Idade escolar

Decisão do Supremo Tribunal Federal foi bem recebida nos meios educacionais

O Estado de S.Paulo

04 Agosto 2018 | 03h00

Ao julgar duas ações declaratórias de constitucionalidade, o Supremo Tribunal Federal (STF) confirmou, por 6 votos contra 5, duas importantes resoluções do Conselho Nacional de Educação (CNE) em matéria de ensino infantil e de ensino fundamental. Fundamentadas na Lei de Diretrizes e Bases da Educação (LDB) e adotadas depois de amplos debates e de estudos técnicos, as resoluções foram baixadas em 2010, mas sua aplicação vinha sendo suspensa por decisões da primeira e segunda instâncias do Poder Judiciário, acarretando enormes dificuldades administrativas e logísticas para os Estados e municípios, aos quais compete gerir esses ciclos de ensino.

Pelas resoluções do CNE, a idade mínima para uma criança ser matriculada na educação infantil – também conhecida como pré-escola, com atividades basicamente lúdicas – é de 4 anos completados até o dia 31 de março do ano letivo. E, para o ensino fundamental, quando começa o trabalho de alfabetização, a exigência é de 6 anos completos até a mesma data.
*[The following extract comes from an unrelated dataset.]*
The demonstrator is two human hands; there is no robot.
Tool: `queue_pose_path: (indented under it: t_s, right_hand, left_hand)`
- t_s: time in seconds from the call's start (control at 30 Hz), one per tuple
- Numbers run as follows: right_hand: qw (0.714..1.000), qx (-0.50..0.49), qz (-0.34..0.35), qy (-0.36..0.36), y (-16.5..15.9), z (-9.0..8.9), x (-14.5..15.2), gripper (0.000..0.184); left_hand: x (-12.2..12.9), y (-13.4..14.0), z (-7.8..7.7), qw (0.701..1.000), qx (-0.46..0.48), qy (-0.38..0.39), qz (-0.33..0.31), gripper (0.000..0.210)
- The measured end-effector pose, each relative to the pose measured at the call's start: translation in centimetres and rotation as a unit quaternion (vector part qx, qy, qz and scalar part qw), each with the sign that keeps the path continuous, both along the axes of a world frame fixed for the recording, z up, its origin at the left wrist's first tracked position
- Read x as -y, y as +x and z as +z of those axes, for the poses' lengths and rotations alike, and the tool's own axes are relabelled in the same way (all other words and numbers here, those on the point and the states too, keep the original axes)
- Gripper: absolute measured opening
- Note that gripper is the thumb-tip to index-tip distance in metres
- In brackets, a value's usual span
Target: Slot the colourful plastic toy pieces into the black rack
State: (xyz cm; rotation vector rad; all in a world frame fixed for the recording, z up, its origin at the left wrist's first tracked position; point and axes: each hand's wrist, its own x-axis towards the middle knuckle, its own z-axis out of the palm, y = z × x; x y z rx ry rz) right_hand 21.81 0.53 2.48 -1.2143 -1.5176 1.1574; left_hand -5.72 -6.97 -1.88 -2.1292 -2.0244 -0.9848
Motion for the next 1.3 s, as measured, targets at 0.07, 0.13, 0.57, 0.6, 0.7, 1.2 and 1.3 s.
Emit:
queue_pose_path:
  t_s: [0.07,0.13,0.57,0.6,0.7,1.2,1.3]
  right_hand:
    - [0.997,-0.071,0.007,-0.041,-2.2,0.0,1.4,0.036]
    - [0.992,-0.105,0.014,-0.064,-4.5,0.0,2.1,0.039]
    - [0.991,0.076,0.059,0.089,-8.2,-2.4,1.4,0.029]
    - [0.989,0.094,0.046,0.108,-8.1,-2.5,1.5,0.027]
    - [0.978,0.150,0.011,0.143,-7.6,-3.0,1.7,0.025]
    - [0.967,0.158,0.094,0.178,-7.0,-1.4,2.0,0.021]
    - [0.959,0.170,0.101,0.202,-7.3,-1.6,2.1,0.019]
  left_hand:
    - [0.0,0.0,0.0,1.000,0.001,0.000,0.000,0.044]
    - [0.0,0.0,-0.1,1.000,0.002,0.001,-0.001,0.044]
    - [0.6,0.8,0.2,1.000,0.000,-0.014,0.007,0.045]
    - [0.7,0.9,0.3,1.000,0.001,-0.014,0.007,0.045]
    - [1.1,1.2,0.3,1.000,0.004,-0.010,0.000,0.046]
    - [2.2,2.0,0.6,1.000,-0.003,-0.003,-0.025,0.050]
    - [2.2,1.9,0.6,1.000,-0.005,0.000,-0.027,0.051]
O problema é que, procurando antecipar a escolarização de seus filhos, o que não é recomendado pelos pedagogos, muitos pais recorreram aos tribunais para garantir a matrícula fora dessas faixas etárias. Em vários municípios, a aceitação de matrículas no ensino fundamental de crianças que completam 6 anos após 31 de março do ano letivo foi a maneira encontrada para reduzir a pressão por vagas na pré-escola. Por fim, invocando o princípio da autonomia em matéria de política educacional, os conselhos de educação de alguns Estados fixaram idades divergentes das previstas pela legislação federal para matricular alunos nos dois ciclos de ensino e a iniciativa também acabou sendo questionada juridicamente. Doze Estados chegaram a ter o corte etário suspenso nos tribunais, entre 2010 e 2018.

Para tentar deter a judicialização da educação infantil e da educação fundamental, a Procuradoria-Geral da República (PGR) levou o caso ao Supremo, em 2013. A solução dada pela Corte ao problema criou um padrão único para todo o território nacional. A partir de agora, o entendimento do STF passa a ser vinculante para todos os Tribunais de Justiça, o que deve acabar com as tensões que vinham ocorrendo nos casos de transferências de alunos para cidades e Estados que adotavam regras distintas. É o caso do Estado de São Paulo, onde o corte etário na rede estadual é um para as escolas localizadas na capital e outro para as escolas do interior. Além disso, a decisão do Supremo não afetará as crianças fora da idade de corte etário que já estão matriculadas no ensino fundamental.

Por fim, a decisão obrigará os governos estaduais a respeitarem a competência dos órgãos colegiados da União, como é o caso do CNE. Ainda que o ensino infantil e o ensino fundamental sejam de responsabilidade operacional das secretarias municipais e estaduais de Educação, cabe ao CNE – que é integrado por professores, pedagogos e dirigentes escolares – definir as diretrizes da política educacional. “Existem ciclos de desenvolvimento e aprendizagem que não apenas orientam a definição do corte etário, mas também a organização dos conteúdos”, disse o Ministério da Educação (MEC), em nota de apoio à posição do CNE. Por preservar a organicidade do sistema educacional, esse mesmo entendimento também foi defendido por várias entidades e organizações não governamentais da área de ensino.

Por isso, apesar da margem apertada, a decisão do Supremo foi muito bem recebida nos meios educacionais. “Agora todos terão de se adaptar a um só corte etário. Temos de respeitar o tempo das crianças. O sistema educacional não trabalha com ano civil, mas com ano letivo, que deve ser o mesmo em todo o País”, disse Rita Coelho, especialista em educação infantil. “Foi uma decisão acertada, que colabora para uma melhor organização do sistema educacional”, afirmou Alessio Costa Lima, presidente da União Nacional dos Dirigentes Municipais de Educação (Undime).